O telemóvel escravizou-nos a todos, fez-nos seus dependentes integrais, para o bem ou para o mal, e não vejo como libertarmo-nos dele, por mais leis que sejam promulgadas, por mais castigos que sejam prometidos, por mais invectivas que sejam atiradas…por mais que os professores se esfalfem a proibi-lo nas aulas, ou a polícia se derreta a catrapiscá-lo ou confiscá-lo por aí…O caso é que, a partir dos seis anos, mal largam a chupeta e dão os primeiros passos, as criancinhas já andam de telemóvel à cinta, como os cowboys dos filmes do Farwest andam de revólver! Os pais exigem telefonar cada cinco minutos para os seus rebentos, eles que, ainda há bem poucos anos, saíam de manhã para o trabalho e regressavam à noite, sem poderem contactá-los, nem por sinais luminosos, bandeirinhas ou apitos…

Os professores, os conselhos directivos, as direcções de educação são todos, claro, uns ingénuos e os remédios que preconizam serão pura perda de tempo. A época em que vivemos é outra, que não aquela que eles próprios viveram na escola da sua meninice, e ainda não se deram conta disso! Acabar com os telemóveis nos recintos escolares é, actualmente, muito mais difícil que aplicar a lei anti tabaco em recintos fechados, embora algumas regras eficazes de controlo possam ser estabelecidas.
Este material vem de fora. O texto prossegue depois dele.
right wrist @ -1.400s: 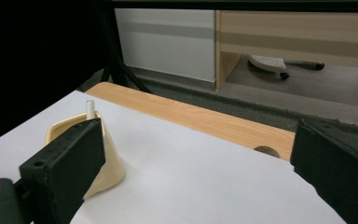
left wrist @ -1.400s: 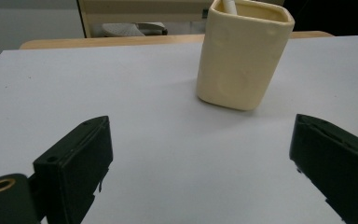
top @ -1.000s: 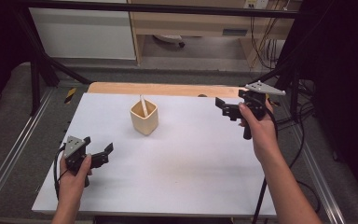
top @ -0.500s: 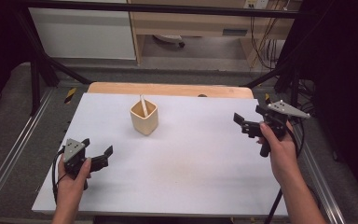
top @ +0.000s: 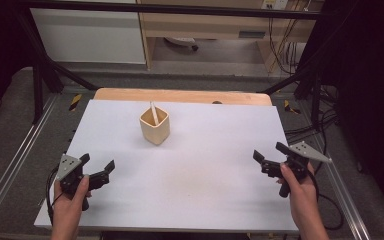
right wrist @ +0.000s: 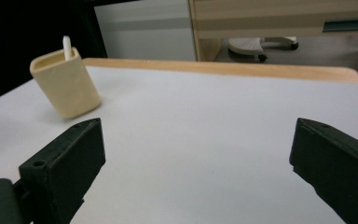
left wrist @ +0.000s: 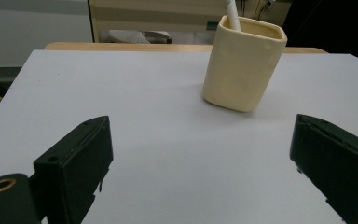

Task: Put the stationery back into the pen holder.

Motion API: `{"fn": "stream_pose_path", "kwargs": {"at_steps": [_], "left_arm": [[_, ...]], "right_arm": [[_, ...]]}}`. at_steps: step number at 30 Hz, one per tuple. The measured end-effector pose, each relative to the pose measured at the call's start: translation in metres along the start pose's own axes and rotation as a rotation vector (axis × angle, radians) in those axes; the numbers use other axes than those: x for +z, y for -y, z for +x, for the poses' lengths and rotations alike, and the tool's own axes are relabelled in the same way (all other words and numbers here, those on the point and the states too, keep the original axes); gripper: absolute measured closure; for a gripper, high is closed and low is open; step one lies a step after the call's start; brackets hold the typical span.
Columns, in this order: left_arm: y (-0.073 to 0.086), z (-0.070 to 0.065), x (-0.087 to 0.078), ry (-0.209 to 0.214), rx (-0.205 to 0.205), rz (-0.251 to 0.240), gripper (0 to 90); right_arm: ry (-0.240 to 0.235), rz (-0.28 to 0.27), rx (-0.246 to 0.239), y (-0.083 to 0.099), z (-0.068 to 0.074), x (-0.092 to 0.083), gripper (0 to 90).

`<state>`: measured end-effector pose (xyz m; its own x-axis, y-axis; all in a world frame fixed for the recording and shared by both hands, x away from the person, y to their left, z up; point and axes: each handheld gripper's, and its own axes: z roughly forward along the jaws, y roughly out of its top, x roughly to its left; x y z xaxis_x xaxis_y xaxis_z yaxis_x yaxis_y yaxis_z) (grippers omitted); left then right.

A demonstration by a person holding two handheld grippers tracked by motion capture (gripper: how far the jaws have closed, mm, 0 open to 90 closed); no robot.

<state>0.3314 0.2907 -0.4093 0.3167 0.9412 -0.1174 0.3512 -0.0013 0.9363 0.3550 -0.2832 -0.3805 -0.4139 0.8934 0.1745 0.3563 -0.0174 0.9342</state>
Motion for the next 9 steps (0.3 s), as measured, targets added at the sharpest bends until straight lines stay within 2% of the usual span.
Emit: {"fn": "stream_pose_path", "kwargs": {"at_steps": [4, 9], "left_arm": [[0.001, -0.002, 0.002, 0.004, 0.013, 0.01, 6.4], [0.0, -0.006, 0.002, 0.014, 0.039, 0.016, 6.3]], "right_arm": [[0.0, 0.046, -0.037, 0.023, 0.008, 0.007, 3.8], [0.013, 0.093, -0.05, 0.046, 0.019, 0.023, 3.5]]}}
Mas a disciplina, ao contrário do que preconizam alguns comentaristas de nomeada, não se obterá com cacetadas ou a ajuda da PIDE de antigamente, nem com as expulsões das escolas a torto e a direito, nem com o aumento das penas de prisão! Da mesma forma que seria absurdo ditar leis drásticas para obrigar os pais a educar convenientemente os filhos!

Por muito que custe aos professores de hoje, como a disciplina não provem da força, têm que apostar em desenvolver ao máximo o interesse dos alunos pelas disciplinas de que dão aulas, como forma de evitar a falta dela, o desejo de utilizar o telemóvel e outras coisas que nenhum regulamento já é capaz de travar…

Cabe-lhes uma tarefa hercúlea, ingrata e nada fácil, como não o foi substituir a palmatória usada durante séculos, em que os telemóveis nem sequer eram miragem…

E podemos crer, da forma acelerada com que a tecnologia nos vai impregnando a vida, que muitas outras distracções aparecerão, além do telemóvel, a encher as aulas, como os Mp3, os mini computadores de bolso e o mais que seguirá…

Há, pois, que estimular e acarinhar os professores competentes. E apostar fortemente na formação.

Proibir apenas o telemóvel indisciplinado é que não vai dar nada.

Mas algum dia virá a descobrir-se tecnologia revolucionária que promoverá o ensino instantâneo, disciplinado e automático, dispensando de vez a milenar e paciente introdução das matérias, à força, na cabeça.